# PROBLEM DETAILS
This exercise asks for the entries below to be printed exactly.

# RECORDS FOR THE EXERCISE

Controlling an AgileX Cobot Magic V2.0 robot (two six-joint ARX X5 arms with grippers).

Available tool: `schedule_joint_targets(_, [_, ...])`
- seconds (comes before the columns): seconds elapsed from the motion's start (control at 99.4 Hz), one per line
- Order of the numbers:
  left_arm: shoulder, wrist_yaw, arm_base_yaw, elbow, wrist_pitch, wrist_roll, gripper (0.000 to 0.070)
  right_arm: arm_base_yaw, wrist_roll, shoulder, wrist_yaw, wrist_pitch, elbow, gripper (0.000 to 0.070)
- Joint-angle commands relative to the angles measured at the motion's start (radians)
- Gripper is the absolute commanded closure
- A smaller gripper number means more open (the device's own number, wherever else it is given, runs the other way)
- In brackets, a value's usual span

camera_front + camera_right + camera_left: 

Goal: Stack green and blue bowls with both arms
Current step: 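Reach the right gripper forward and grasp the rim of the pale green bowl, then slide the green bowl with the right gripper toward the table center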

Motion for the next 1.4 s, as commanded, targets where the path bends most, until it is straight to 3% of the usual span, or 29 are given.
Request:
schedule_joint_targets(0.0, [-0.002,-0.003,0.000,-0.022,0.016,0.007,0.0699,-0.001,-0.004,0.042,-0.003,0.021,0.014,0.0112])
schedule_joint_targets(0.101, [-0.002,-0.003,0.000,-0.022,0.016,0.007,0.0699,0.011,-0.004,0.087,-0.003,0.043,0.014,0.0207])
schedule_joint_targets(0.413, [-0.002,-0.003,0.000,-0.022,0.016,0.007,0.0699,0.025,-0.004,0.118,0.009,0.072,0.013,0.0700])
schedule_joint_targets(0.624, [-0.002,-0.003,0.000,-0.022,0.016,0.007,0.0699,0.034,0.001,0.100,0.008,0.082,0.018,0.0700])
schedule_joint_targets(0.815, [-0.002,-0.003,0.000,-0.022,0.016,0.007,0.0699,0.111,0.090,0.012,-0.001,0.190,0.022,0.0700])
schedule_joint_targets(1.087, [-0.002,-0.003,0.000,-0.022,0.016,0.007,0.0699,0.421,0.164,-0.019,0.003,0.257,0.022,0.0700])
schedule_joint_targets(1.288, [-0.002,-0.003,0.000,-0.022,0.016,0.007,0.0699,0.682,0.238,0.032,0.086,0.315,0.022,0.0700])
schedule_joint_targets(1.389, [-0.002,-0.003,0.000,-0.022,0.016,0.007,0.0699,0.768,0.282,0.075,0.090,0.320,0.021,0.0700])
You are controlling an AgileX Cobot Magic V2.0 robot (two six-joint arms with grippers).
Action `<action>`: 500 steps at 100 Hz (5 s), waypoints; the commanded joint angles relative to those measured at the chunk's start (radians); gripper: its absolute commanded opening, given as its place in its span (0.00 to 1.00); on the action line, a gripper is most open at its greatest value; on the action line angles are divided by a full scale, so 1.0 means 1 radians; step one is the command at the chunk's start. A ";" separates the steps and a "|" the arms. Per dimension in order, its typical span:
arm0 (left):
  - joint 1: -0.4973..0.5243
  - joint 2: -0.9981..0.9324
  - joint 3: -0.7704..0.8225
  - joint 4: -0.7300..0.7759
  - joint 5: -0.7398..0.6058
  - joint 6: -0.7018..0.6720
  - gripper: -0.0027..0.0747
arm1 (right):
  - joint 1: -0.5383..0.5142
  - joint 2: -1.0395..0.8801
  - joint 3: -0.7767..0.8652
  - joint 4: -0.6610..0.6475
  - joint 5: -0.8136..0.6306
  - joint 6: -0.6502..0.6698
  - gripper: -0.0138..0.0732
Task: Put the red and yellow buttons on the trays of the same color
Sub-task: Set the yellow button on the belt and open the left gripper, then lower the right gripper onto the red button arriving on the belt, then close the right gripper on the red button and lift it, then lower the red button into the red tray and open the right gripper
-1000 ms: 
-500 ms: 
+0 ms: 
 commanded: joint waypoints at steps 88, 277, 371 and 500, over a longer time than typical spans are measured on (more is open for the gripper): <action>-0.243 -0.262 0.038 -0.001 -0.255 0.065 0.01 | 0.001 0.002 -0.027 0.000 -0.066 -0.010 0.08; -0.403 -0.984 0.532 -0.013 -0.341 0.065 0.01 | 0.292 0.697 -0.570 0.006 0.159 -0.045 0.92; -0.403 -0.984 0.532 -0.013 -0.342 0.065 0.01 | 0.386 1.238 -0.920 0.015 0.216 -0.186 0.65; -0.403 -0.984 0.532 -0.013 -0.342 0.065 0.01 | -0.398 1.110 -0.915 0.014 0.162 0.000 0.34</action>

# EXERCISE SOLUTION
Controlling an AgileX Cobot Magic V2.0 robot (two six-joint ARX X5 arms with grippers).

Available tool: `schedule_joint_targets(_, [_, ...])`
- seconds (comes before the columns): seconds elapsed from the motion's start (control at 99.4 Hz), one per line
- Order of the numbers:
  left_arm: shoulder, wrist_yaw, arm_base_yaw, elbow, wrist_pitch, wrist_roll, gripper (0.000 to 0.070)
  right_arm: arm_base_yaw, wrist_roll, shoulder, wrist_yaw, wrist_pitch, elbow, gripper (0.000 to 0.070)
- Joint-angle commands relative to the angles measured at the motion's start (radians)
- Gripper is the absolute commanded closure
- A smaller gripper number means more open (the device's own number, wherever else it is given, runs the other way)
- In brackets, a value's usual span

camera_front + camera_right + camera_left: 

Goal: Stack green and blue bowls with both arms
Current step: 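Reach the right gripper forward and grasp the rim of the pale green bowl, then slide the green bowl with the right gripper toward the table center
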
Motion for the next 1.4 s, as commanded, targets where the path bends most, until it is straight to 3% of the usual span, or 29 are given.
Request:
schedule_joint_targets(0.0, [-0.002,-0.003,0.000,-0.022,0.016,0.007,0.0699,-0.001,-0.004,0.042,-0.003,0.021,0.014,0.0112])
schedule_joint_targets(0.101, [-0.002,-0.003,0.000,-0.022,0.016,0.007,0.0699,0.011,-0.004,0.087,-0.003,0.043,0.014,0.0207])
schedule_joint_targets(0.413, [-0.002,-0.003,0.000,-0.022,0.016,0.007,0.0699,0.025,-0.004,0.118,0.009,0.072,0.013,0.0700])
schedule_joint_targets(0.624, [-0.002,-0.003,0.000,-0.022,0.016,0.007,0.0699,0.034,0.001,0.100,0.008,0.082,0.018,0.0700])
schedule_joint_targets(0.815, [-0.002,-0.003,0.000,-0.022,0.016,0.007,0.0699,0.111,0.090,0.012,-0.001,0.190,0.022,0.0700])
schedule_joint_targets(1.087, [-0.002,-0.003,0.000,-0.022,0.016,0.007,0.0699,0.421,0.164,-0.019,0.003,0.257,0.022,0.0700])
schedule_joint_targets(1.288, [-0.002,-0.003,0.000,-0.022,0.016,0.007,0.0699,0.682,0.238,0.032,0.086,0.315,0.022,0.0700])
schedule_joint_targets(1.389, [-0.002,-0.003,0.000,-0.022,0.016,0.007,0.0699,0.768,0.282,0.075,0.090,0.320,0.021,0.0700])
You are controlling an AgileX Cobot Magic V2.0 robot (two six-joint arms with grippers).
Action `<action>`: 500 steps at 100 Hz (5 s), waypoints; the commanded joint angles relative to those measured at the chunk's start (radians); gripper: its absolute commanded opening, given as its place in its span (0.00 to 1.00); on the action line, a gripper is most open at its greatest value; on the action line angles are divided by a full scale, so 1.0 means 1 radians; step one is the command at the chunk's start. A ";" separates the steps and a "|" the arms. Per dimension in order, its typical span:
arm0 (left):
  - joint 1: -0.4973..0.5243
  - joint 2: -0.9981..0.9324
  - joint 3: -0.7704..0.8225
  - joint 4: -0.7300..0.7759
  - joint 5: -0.7398..0.6058
  - joint 6: -0.7018..0.6720
  - gripper: -0.0027..0.0747
arm1 (right):
  - joint 1: -0.5383..0.5142
  - joint 2: -1.0395..0.8801
  - joint 3: -0.7767..0.8652
  - joint 4: -0.6610..0.6475
  - joint 5: -0.8136..0.6306
  - joint 6: -0.6502..0.6698
  - gripper: -0.0138..0.0732
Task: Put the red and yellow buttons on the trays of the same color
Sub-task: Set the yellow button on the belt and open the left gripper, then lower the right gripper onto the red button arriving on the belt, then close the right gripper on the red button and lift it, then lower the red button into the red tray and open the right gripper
-1000 ms: 
-500 ms: 
+0 ms: 
 commanded: joint waypoints at steps 88, 277, 371 and 500, over a longer time than typical spans are measured on (more is open for the gripper): <action>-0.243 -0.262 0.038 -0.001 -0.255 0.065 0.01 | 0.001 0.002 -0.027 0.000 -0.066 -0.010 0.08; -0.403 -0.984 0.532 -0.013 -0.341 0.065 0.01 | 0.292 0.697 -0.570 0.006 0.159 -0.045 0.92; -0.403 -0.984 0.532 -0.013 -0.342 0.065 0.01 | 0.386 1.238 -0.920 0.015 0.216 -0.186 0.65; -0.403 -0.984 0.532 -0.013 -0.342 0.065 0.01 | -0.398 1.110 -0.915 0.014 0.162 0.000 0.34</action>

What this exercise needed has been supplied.